§ **PROBLEM REQUIREMENTS**:
Reproduce the entries that follow exactly, dropping each image.

[Stored items from a collection]
+---+
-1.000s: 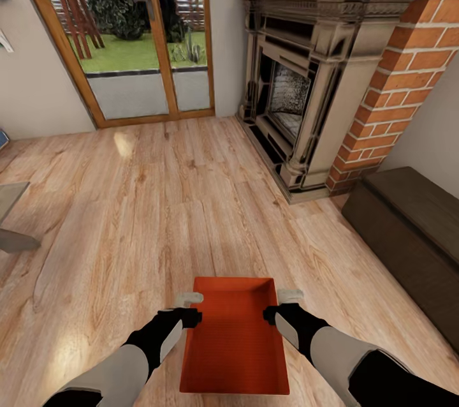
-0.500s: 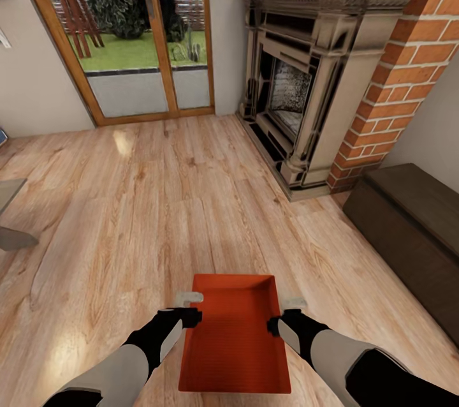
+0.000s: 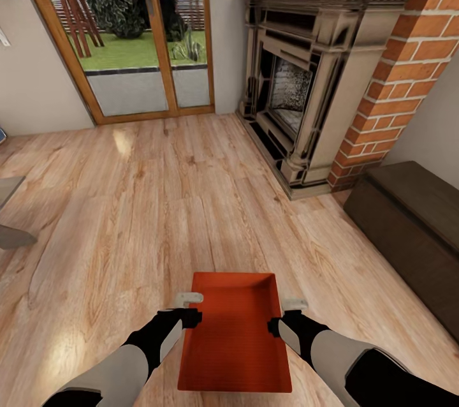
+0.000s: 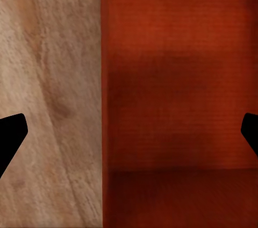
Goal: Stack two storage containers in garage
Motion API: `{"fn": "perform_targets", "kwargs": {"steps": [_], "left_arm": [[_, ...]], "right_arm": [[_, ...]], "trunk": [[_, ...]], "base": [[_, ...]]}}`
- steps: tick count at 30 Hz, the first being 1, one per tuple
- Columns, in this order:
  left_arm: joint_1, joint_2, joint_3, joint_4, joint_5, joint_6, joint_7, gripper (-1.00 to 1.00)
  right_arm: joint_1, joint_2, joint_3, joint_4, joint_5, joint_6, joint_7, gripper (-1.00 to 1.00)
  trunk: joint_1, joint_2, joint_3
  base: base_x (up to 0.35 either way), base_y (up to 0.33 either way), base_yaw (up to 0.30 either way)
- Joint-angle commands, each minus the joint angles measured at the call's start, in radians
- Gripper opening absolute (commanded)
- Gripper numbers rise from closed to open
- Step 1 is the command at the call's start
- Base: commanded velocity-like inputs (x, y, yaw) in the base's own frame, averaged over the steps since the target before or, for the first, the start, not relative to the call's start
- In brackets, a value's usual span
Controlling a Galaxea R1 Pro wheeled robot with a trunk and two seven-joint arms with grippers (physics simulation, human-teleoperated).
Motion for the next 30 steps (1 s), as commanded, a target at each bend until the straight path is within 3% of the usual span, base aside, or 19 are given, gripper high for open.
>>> {"fn": "perform_targets", "kwargs": {"steps": [1, 6, 25, 30], "left_arm": [[0.0, 0.0, -0.002, -0.002, 0.003, 0.006, 0.004, 1.0], [0.0, 0.001, -0.003, 0.001, 0.003, 0.005, 0.004, 1.0], [0.0, 0.006, -0.004, 0.032, 0.005, 0.008, 0.004, 1.0], [0.0, 0.007, -0.005, 0.032, 0.003, 0.008, 0.004, 1.0]], "right_arm": [[0.0, 0.0, 0.008, -0.003, -0.007, 0.006, -0.005, 1.0], [0.0, 0.0, 0.008, -0.006, -0.006, 0.005, -0.005, 1.0], [0.0, 0.001, 0.008, -0.008, -0.006, 0.004, -0.005, 1.0], [0.0, 0.001, 0.008, -0.008, -0.006, -0.003, -0.005, 1.0]], "trunk": [[0.0, 0.0, -0.001], [0.0, 0.0, -0.001], [0.073, -0.133, -0.06], [0.073, -0.133, -0.06]], "base": [[0.0, 0.0, 0.0], [0.0, 0.0, 0.0], [0.0, 0.0, 0.0], [0.0, 0.0, 0.0]]}}
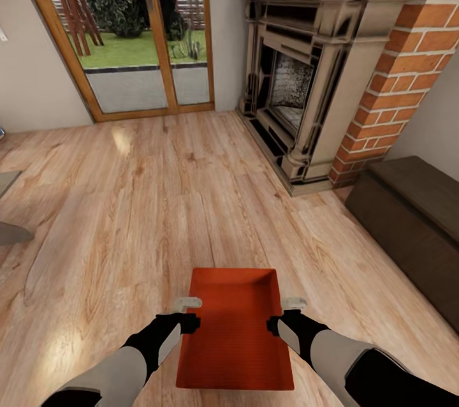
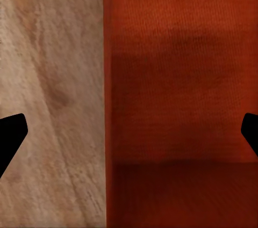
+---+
§ **SOLUTION BELOW**:
-1.000s: 
-0.500s: 
+0.000s: 
+0.000s: 
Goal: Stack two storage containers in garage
Motion API: `{"fn": "perform_targets", "kwargs": {"steps": [_], "left_arm": [[_, ...]], "right_arm": [[_, ...]], "trunk": [[_, ...]], "base": [[_, ...]]}}`
- steps: tick count at 30 Hz, the first being 1, one per tuple
- Columns, in this order:
  left_arm: joint_1, joint_2, joint_3, joint_4, joint_5, joint_6, joint_7, gripper (-1.00 to 1.00)
  right_arm: joint_1, joint_2, joint_3, joint_4, joint_5, joint_6, joint_7, gripper (-1.00 to 1.00)
  trunk: joint_1, joint_2, joint_3
  base: base_x (up to 0.35 either way), base_y (up to 0.33 either way), base_yaw (up to 0.30 either way)
- Joint-angle commands, each minus the joint angles measured at the call's start, in radians
- Gripper opening absolute (commanded)
- Gripper numbers rise from closed to open
- Step 1 is the command at the call's start
- Base: commanded velocity-like inputs (x, y, yaw) in the base's own frame, averaged over the steps since the target before or, for the first, the start, not relative to the call's start
- In brackets, a value's usual span
Controlling a Galaxea R1 Pro wheeled robot with a trunk and two seven-joint arms with grippers (physics simulation, human-teleoperated).
Motion for the next 30 steps (1 s), as commanded, a target at each bend until the straight path is within 3% of the usual span, base aside, or 19 are given, gripper high for open.
>>> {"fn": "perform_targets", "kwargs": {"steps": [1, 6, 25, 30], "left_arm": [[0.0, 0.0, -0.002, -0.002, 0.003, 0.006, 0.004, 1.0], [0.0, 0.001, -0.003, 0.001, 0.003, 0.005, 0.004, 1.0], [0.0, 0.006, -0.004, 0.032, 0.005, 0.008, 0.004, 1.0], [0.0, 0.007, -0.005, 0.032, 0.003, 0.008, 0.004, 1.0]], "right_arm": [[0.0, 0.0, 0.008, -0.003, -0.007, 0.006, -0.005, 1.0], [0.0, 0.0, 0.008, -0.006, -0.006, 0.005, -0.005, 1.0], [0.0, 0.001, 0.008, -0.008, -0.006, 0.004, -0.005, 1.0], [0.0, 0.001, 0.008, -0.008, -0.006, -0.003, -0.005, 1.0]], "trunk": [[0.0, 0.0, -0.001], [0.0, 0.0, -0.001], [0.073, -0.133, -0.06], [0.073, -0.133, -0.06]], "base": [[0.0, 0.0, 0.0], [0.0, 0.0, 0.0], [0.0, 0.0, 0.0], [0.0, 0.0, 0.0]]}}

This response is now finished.